## THE TASK
Nothing should appear in the answer except the lines below from the line containing "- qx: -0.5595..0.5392" through the line containing "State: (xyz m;", copied exactly, with pictures left out.

+++++

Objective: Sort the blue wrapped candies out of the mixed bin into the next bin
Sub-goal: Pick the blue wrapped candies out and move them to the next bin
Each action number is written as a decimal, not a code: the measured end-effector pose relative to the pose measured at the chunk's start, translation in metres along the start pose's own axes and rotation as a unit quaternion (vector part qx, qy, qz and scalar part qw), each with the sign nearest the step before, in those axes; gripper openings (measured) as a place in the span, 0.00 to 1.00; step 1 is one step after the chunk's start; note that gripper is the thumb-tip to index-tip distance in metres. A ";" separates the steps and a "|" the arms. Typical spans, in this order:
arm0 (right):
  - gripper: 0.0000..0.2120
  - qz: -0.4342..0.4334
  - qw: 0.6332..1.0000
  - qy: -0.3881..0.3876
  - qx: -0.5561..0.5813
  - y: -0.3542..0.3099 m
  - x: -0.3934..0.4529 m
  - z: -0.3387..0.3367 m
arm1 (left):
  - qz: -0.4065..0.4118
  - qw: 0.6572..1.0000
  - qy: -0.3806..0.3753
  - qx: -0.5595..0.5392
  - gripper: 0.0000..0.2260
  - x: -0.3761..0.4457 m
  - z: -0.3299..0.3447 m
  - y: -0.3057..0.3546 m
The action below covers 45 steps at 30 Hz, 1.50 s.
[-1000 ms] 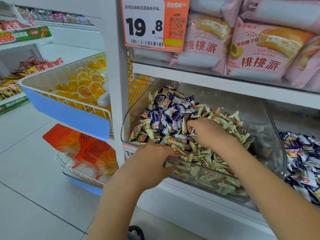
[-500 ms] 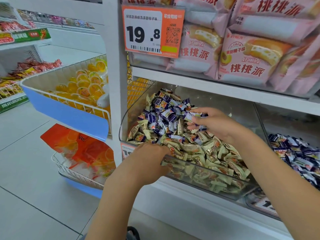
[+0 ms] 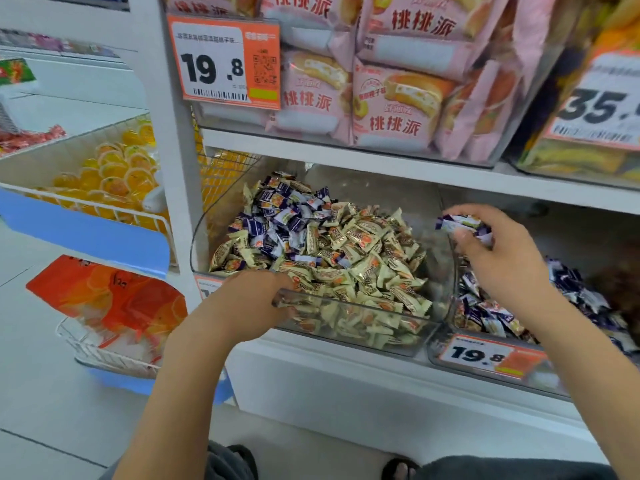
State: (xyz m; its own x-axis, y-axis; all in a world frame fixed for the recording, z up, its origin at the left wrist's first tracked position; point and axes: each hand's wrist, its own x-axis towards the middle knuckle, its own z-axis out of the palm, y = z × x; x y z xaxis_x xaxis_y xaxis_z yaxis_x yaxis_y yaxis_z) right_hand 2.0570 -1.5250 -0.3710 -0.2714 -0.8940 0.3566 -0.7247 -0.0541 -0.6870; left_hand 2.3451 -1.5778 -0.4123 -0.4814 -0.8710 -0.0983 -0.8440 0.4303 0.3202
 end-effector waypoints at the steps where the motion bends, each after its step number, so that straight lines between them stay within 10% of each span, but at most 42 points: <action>1: 0.10 0.021 1.000 -0.012 -0.018 0.009 -0.001 -0.006 | -0.001 1.000 0.000 0.001 0.09 0.000 0.000 0.000; 5: 0.13 0.078 0.978 -0.144 -0.127 0.025 0.002 -0.019 | 0.004 0.999 0.016 0.043 0.11 -0.002 0.002 0.003; 11: 0.05 -0.146 0.963 0.021 -0.224 -0.027 0.006 0.036 | 0.005 0.998 0.031 0.057 0.09 -0.001 0.003 0.005; 25: 0.31 -0.058 0.869 -0.370 -0.323 -0.011 0.071 0.110 | 0.026 0.996 0.065 0.062 0.18 -0.003 0.014 -0.004; 38: 0.12 -0.069 0.916 -0.236 -0.318 -0.023 0.065 0.124 | 0.005 0.996 0.055 0.071 0.16 -0.002 0.013 0.000; 45: 0.08 -0.152 0.967 -0.185 -0.085 -0.051 0.059 0.144 | 0.010 0.996 0.054 0.073 0.18 -0.006 0.011 0.003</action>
State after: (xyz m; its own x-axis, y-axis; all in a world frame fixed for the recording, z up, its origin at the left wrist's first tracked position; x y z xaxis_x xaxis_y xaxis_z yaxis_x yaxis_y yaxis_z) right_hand 2.1690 -1.6389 -0.4060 0.1935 -0.9480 0.2529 -0.8371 -0.2939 -0.4614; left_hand 2.3430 -1.5693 -0.4210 -0.4767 -0.8790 0.0111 -0.8637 0.4706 0.1804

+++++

## RESPONSE BOX
  - qx: -0.5595..0.5392
  - gripper: 0.0000..0.2260
  - x: -0.3761..0.4457 m
  - z: -0.3299..0.3447 m
  - y: -0.3057..0.3546 m
The action below covers 45 steps at 30 Hz, 1.50 s.
[-1000 ms] 
[-500 ms] 
[+0 ms] 
State: (xyz m; its own x-axis, y-axis; all in a world frame fixed for the recording, z up, its origin at the left wrist's first tracked position; point and axes: each hand's wrist, its own x-axis towards the middle knuckle, its own z-axis out of the palm, y = z × x; x y z xaxis_x xaxis_y xaxis_z yaxis_x yaxis_y yaxis_z) right_hand 2.0570 -1.5250 -0.3710 -0.2714 -0.8940 0.3566 -0.7247 -0.0541 -0.6870; left_hand 2.3451 -1.5778 -0.4123 -0.4814 -0.8710 -0.0983 -0.8440 0.4303 0.3202

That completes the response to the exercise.